Rede in der Hamburgischen Bürgerschaft am 14. November 2018
Hier der Redetext – es gilt das gesprochene Wort:

Herr Präsident – Meine Damen und Herren.

gegen den vorliegenden Antrag ließen sich eine Menge juristische und auch kriminologische Argumente anführen.

Diese sind den Antragstellern zweifellos bekannt, sodass ich sie hier nicht im einzelnen wiederholen muss.

Sich mit den fachlichen Argumenten auseinanderzusetzen, hieße zudem, den Antragstellern auf den Leim zu gehen, und den Antrag so zu diskutieren, als ginge es hier lediglich um eine Angelegenheit der Statistik,

um eine bloße Erweiterung der Polizeilichen Kriminalstatistik um ein zusätzliches Merkmal.
Dass es den Antragstellern um etwas ganz anderes geht, verrät der Text des Antrages selbst.
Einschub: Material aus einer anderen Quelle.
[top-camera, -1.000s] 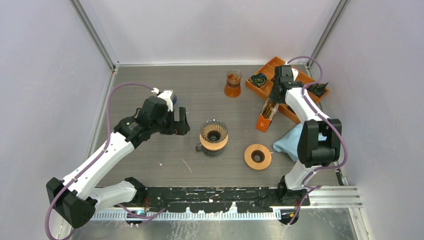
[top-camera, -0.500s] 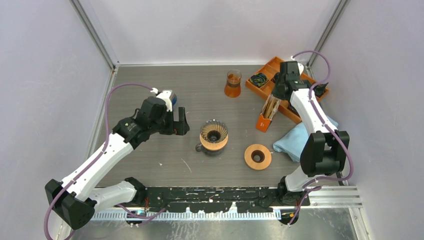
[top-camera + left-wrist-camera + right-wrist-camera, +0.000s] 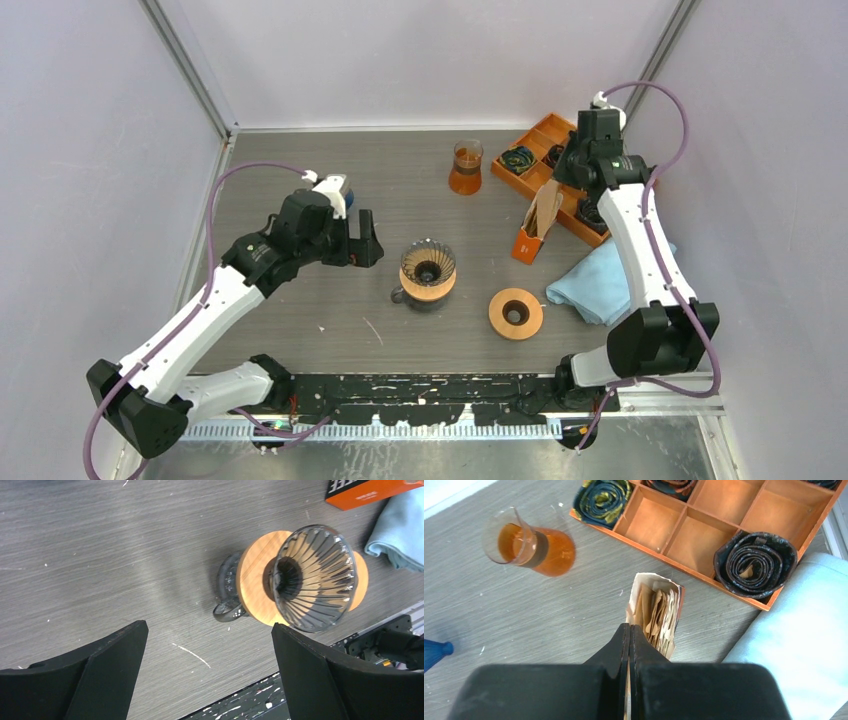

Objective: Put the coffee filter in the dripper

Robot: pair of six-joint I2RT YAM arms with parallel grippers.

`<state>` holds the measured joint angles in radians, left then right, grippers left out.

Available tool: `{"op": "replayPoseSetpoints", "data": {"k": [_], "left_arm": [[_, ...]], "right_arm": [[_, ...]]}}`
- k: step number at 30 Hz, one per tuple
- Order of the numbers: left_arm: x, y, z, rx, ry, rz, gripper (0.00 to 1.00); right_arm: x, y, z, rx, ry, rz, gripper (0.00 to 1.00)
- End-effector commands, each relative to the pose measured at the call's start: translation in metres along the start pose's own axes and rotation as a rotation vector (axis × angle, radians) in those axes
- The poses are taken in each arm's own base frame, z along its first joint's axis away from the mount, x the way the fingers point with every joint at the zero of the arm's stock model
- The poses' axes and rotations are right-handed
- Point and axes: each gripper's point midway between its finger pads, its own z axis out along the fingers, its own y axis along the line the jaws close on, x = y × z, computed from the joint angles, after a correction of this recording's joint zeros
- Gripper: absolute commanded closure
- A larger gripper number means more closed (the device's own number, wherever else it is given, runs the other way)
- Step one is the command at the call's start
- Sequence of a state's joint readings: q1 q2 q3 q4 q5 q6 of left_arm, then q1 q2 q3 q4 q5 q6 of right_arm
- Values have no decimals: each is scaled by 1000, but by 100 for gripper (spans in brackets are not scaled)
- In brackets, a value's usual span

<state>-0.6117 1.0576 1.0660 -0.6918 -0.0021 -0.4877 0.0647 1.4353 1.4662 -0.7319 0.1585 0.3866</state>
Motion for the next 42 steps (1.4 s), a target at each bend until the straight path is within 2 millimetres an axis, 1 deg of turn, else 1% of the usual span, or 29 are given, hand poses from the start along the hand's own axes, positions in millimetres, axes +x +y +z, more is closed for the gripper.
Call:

Da geht es nämlich um – ich zitiere – „ethnische Herkunft von Tatverdächtigen“,
da geht es um „fremde Kulturkontexte“, „soziokulturelle Prägung“.

Ich bin mir sicher, dass die ethnische Zugehörigkeit eines Tatverdächtigen der zu den Innuit gehört, die Antragsteller ebenso wenig interessiert, wie die fremden Kulturkontexte eines hier lebenden jungen Mannes mit japanischen Wurzeln oder die soziokulturelle Prägung eines Doppelstaatlers mit deutschem und kanadischem Pass.